### Work instructions
In the following material, identify every line holding the string "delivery" and return it.

### The data
▽

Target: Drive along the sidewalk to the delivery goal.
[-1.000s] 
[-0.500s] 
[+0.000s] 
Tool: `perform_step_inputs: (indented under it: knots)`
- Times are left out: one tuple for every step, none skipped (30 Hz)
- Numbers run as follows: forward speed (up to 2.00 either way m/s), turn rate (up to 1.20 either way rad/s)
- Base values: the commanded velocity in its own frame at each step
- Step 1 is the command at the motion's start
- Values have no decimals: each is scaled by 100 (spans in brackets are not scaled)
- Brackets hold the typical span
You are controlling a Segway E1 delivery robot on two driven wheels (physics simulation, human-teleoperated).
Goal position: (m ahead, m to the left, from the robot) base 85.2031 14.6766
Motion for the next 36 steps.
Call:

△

### Answer for the task
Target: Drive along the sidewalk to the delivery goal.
You are controlling a Segway E1 delivery robot on two driven wheels (physics simulation, human-teleoperated).

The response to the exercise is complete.